Avanti will get married in 4 years from now and will leave the family.

So, the average age of the family will be 107/3 years.
 What will be the age of Ram’s father?    

Q2.)  Amber has to weigh 6 different packets. He weighs them four at a time, weighing all possible combinations of 6 packets. The average weight of all the weighing combination is found to be 500 gms.
What is the combined weight of all the six packets?
*
*Correct Answer will win FREE Mobile Recharge worth Rs.100!!!
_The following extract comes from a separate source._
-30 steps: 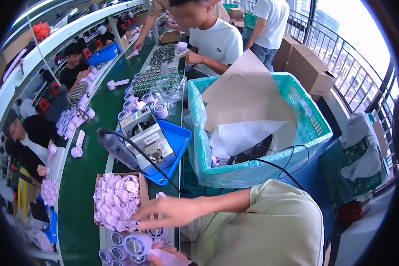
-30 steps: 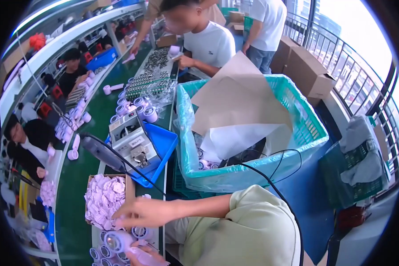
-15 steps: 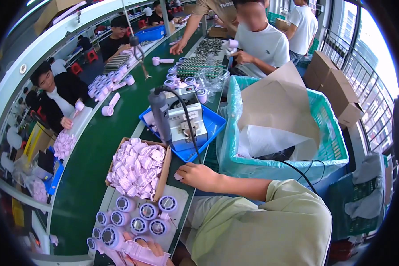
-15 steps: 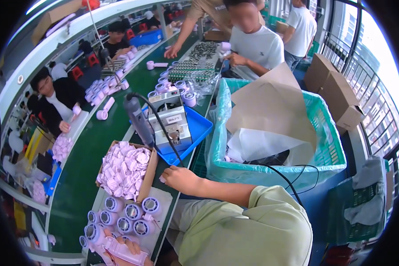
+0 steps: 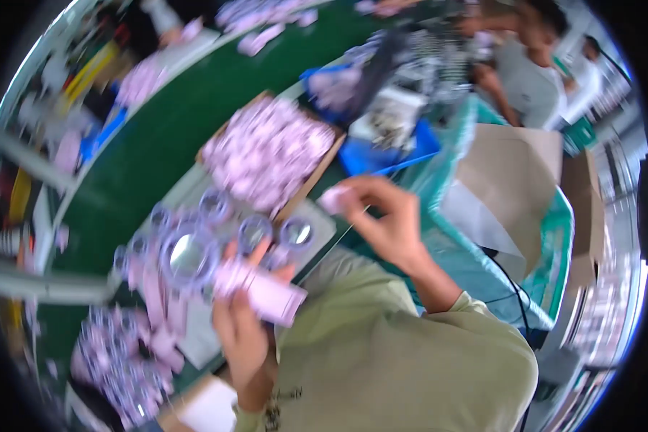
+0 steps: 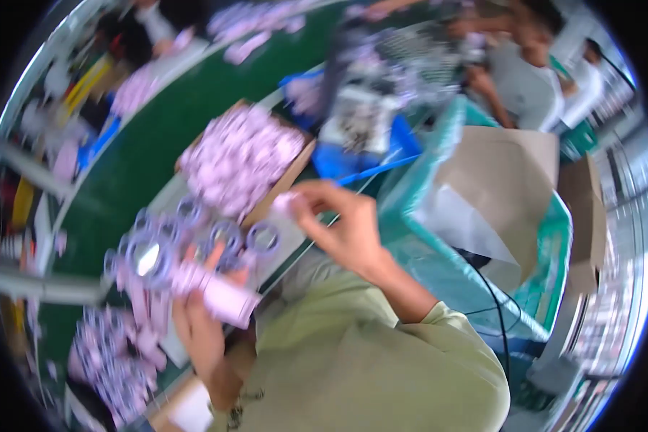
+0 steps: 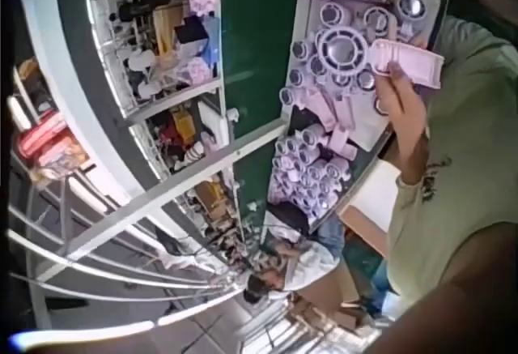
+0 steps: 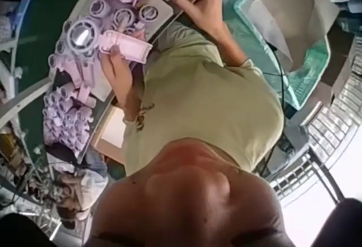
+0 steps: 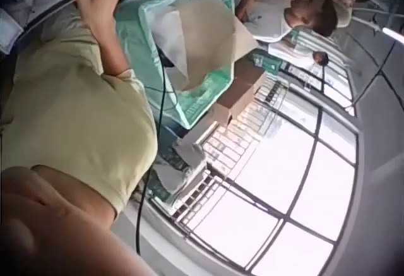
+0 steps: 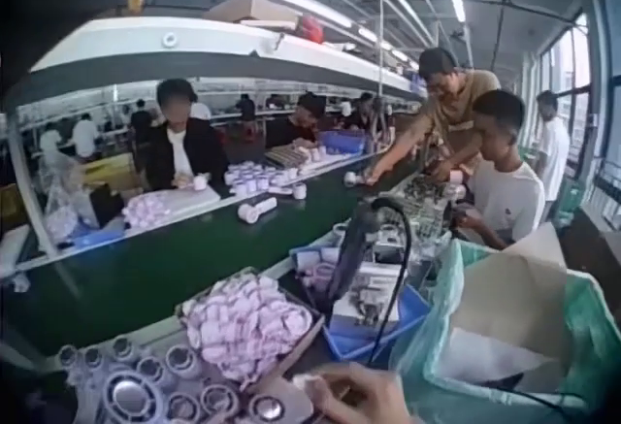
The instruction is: The person assembles handheld fans by attaching the fan heads to the handle casings, driving screws with an electric screwdriver, and placing the assembled fans onto the conveyor belt.
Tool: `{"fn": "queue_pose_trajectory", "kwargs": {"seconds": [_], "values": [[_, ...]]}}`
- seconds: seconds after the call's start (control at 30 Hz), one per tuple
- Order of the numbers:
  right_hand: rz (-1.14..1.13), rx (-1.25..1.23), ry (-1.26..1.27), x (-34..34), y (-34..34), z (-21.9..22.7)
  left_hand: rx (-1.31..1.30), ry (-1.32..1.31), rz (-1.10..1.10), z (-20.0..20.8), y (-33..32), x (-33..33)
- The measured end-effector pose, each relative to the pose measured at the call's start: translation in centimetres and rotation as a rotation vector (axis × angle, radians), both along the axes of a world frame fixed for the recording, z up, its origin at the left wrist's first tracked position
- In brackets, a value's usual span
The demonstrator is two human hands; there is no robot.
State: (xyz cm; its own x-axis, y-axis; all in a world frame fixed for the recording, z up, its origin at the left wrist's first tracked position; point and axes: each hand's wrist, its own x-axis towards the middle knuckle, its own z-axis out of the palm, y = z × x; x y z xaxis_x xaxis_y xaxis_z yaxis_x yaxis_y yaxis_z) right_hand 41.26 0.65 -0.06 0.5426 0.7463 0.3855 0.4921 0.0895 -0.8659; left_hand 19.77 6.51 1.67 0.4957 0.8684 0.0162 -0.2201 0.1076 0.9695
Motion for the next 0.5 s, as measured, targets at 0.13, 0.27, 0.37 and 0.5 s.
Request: {"fn": "queue_pose_trajectory", "kwargs": {"seconds": [0.13,0.27,0.37,0.5], "values": [[0.038,-0.123,-0.064,-5.3,0.8,4.4,0.017,-0.062,0.043,-2.2,0.9,1.6],[0.158,-0.199,-0.161,-7.4,1.4,4.1,0.412,0.274,-0.005,-3.3,0.0,1.8],[0.267,-0.164,-0.092,-7.6,1.9,3.2,0.206,0.237,0.012,-3.8,-0.1,2.4],[0.396,-0.143,0.173,-6.9,1.3,1.9,0.227,0.186,0.026,-3.8,0.3,2.3]]}}
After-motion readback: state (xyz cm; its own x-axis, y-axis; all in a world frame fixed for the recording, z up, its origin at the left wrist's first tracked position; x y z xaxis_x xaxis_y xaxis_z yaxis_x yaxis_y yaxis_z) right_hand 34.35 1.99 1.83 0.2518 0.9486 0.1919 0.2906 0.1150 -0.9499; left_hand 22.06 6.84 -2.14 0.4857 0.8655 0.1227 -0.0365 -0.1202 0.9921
Entries will be accepted till 7PM, 6th Dec. 2011!* *

*





  Similar Threads: F! Contest: Master-Mind of the DAY F! Contest - Master-Mind of the DAY: Day 6 F! Contest - Master-Mind of the DAY: Day 5 F! Contest - Master-Mind of the DAY: Day 4 F! Contest - Master-Mind of the DAY: Day 2

----------


## Avirup Bhattacharyya

The age of his Ram's father is 45. Mother is 35. And of Ram is 15, and his sister is 10.

----------


## tabytabrez

ram's father will be of 49 years at the time of his daughter's marraige.

----------


## Avirup Bhattacharyya

Calculation : 

Let Ram's father age presently is X and that of Ram's mother is Y.
Age of Ram = X-30
Age of Ram's Sisters's = Y-25

So, By the problem : Avg of their ages is 26.25

So : 2x+2y-55/4=26.25

Solving : x+y=80

After 4 years, Ram's sister will leave.

So sum of the ages of Ram,his father and mother = x+(x-30)+y+(4*3)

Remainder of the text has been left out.